Use Custom Functions
-- Score individual songs with custom functions
SELECT
s.title,
s.artist,
-- Secret algorithm for viral potential
calculateViralScore(
s.play_count,
s.skip_rate,
s.share_count
) AS viral_potential,
-- Analyze album art mood
getDominantColor(
s.album_cover_rgb
) AS mood_color,
s.play_count
FROM Songs s
WHERE s.release_year = 2024
AND s.play_count > 1000
ORDER BY viral_potential DESC
LIMIT 100;
Define Functions
-- Secret viral scoring algorithm
CREATE TEMP FUNCTION calculateViralScore(
plays INT64, skip_rate FLOAT64, shares INT64
)
RETURNS FLOAT64
AS (
plays * 0.3 + shares * 10 - skip_rate * 500
);
-- JavaScript for complex logic
CREATE TEMP FUNCTION getDominantColor(
rgb ARRAY<STRUCT<r INT64, g INT64, b INT64>>
)
RETURNS STRING
LANGUAGE js AS r"""
// Average RGB VALUES
let r = 0, g = 0, b = 0;
for (let pixel of rgb) {
r += pixel.r;
g += pixel.g;
b += pixel.b;
}
r /= rgb.length;
g /= rgb.length;
b /= rgb.length;
// Return dominant color
if (r > g && r > b) return 'Warm';
if (b > r && b > g) return 'Cool';
return 'Neutral';
""";
Key Concepts:
-
UDFs: Process individual rows with custom logic
-
UDAFs: Also possible - create custom aggregations like weighted averages
-
Languages: Use SQL for simple math, JavaScript for complex operations
-
Reusability: Define once, use everywhere in your queries
Same SQL, New Superpowers
The Pattern Stays the Same
Notice how every query above still uses the SQL you know: - SELECT columns or expressions - FROM tables (even if they contain exotic data) - WHERE conditions (using special functions) - ORDER BY to sort results
The core SQL structure never changes - we just add new functions for new data types!

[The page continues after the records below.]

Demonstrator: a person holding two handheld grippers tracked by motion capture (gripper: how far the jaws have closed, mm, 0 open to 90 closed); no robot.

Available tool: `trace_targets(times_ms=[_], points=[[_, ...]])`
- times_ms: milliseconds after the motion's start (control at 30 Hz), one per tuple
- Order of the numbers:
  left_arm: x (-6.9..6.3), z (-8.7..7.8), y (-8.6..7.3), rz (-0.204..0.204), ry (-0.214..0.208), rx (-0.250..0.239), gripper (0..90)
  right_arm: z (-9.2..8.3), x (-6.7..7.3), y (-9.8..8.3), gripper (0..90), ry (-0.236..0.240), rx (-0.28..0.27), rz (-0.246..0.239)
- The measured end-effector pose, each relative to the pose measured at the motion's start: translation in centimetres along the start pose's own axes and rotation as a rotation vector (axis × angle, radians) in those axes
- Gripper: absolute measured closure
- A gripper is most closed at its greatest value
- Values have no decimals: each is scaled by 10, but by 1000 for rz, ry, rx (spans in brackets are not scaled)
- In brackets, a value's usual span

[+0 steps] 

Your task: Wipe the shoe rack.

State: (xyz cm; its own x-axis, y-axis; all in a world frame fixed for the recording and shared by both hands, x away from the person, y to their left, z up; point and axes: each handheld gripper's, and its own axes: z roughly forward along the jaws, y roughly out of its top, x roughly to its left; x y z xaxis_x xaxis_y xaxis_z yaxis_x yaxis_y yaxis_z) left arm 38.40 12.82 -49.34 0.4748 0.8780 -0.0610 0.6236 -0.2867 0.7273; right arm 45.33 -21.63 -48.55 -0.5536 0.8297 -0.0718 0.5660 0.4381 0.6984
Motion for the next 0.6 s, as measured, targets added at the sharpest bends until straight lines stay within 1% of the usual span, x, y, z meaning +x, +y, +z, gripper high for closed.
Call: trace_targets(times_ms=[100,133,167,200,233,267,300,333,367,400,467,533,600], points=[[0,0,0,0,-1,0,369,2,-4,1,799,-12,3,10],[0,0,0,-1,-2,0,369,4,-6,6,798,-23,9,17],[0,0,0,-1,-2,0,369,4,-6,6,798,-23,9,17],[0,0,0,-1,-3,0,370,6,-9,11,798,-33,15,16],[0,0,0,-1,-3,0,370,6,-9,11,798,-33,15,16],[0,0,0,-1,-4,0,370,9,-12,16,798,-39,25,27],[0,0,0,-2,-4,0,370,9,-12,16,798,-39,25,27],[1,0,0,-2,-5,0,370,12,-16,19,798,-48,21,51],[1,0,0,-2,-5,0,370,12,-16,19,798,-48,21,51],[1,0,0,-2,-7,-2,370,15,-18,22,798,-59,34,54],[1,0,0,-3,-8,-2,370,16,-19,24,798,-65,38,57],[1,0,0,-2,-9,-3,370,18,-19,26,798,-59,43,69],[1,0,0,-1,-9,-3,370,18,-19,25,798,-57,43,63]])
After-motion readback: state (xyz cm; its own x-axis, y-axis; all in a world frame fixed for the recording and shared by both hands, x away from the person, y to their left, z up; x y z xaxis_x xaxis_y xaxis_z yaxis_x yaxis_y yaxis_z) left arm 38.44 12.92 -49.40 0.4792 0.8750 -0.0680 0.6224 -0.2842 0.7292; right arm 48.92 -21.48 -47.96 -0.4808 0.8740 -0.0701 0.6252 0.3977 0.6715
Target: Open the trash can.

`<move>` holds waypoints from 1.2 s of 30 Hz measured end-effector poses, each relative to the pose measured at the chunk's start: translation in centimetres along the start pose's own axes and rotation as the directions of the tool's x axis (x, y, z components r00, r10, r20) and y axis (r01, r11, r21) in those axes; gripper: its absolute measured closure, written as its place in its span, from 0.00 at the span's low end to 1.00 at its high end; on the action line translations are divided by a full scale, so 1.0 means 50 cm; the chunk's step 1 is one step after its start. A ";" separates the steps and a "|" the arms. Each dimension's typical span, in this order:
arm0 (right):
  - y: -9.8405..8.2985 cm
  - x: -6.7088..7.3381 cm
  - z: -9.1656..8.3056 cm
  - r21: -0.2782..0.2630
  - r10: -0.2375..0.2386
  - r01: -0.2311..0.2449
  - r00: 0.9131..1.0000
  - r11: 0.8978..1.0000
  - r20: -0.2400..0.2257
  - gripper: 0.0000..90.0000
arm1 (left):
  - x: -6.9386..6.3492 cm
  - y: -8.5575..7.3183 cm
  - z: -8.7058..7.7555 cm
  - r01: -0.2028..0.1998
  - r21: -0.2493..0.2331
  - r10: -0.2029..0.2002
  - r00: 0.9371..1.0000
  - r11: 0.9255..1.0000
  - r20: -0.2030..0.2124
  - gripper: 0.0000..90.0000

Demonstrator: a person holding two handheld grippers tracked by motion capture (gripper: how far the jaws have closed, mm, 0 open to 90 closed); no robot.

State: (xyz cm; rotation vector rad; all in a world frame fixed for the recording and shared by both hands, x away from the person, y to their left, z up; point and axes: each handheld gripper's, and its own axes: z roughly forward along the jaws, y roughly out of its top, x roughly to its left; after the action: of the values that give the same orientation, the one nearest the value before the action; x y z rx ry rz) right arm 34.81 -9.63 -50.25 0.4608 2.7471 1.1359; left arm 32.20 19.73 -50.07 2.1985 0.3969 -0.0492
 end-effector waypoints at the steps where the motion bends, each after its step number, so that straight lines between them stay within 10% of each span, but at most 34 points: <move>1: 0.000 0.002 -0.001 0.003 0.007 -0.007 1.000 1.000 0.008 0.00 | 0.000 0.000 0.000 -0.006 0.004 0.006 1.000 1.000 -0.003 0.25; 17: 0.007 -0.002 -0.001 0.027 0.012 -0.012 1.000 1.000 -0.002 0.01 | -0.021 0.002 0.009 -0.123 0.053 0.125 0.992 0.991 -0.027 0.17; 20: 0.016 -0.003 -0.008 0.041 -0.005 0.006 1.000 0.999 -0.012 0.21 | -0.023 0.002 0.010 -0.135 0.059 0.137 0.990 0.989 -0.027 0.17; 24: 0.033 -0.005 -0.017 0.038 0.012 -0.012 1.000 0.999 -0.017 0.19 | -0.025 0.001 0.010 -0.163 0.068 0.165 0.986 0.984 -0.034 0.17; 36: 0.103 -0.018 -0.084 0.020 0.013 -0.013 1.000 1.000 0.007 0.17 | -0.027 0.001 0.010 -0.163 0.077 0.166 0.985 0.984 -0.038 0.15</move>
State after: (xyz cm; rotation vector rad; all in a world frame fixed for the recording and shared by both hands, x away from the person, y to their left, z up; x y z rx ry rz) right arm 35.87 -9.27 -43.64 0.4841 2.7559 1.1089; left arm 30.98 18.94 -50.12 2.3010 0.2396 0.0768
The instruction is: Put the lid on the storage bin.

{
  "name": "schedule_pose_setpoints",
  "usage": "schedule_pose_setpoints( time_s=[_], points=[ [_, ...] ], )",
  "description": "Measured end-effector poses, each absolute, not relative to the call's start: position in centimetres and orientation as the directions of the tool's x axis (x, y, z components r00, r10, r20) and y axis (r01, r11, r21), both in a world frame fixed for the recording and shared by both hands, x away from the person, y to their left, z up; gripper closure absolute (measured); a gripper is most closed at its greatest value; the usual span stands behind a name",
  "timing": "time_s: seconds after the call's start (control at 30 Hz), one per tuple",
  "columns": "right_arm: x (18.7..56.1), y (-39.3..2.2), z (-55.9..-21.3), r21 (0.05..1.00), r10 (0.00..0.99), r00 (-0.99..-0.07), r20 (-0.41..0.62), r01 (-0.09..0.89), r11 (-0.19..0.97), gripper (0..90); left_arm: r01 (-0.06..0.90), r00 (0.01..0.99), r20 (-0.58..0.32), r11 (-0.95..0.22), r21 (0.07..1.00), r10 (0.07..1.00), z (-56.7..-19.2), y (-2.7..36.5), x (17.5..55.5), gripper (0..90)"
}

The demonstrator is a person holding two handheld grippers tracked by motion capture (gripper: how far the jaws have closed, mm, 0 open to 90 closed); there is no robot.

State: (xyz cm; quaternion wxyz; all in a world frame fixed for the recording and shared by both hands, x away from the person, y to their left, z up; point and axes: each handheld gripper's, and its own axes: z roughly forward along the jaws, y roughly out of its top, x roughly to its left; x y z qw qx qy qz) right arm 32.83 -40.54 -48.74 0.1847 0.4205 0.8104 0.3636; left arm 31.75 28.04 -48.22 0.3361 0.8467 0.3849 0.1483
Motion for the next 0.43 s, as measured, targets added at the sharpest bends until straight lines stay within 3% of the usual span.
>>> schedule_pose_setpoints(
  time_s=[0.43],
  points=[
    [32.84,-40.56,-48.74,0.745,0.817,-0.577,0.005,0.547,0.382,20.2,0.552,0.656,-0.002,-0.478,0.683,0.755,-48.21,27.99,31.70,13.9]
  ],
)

Try It Yourself: BigQuery Public Datasets
-- Real queries you can run today (free tier)!
-- 1. Geographic: Find all Starbucks in San Francisco
SELECT name, address, geom
FROM `bigquery-public-data.geo_openstreetmap.planet_features`
WHERE feature_type = 'amenity'
AND tags['amenity'] = 'cafe'
AND tags['name'] LIKE '%Starbucks%'
AND ST_DWITHIN(geom, ST_GEOGPOINT(-122.4194, 37.7749), 10000);
-- 2. Genomic: Analyze COVID variants
SELECT variant_name, country, date, mutation_count
FROM `bigquery-public-data.covid19_genome_sequence.variants`
WHERE mutation_count > 10
ORDER BY date DESC;
-- 3. Weather: Temperature patterns
SELECT
name AS station_name,
MAX(temp) AS max_temp,
MIN(temp) AS min_temp,
AVG(wind) AS avg_wind
FROM `bigquery-public-data.noaa_gsod.gsod2024`
WHERE mo = '01' AND da = '01'
GROUP BY name
LIMIT 10;
The Evolution Continues
SQL Through the Decades:
1970s: Numbers and text
1990s: + Dates and binary data
2000s: + XML and spatial
2010s: + JSON and arrays
2020s: + GenAI, Vectors, and ML
2030s: + Quantum data?
Your SQL skills adapt to whatever comes next!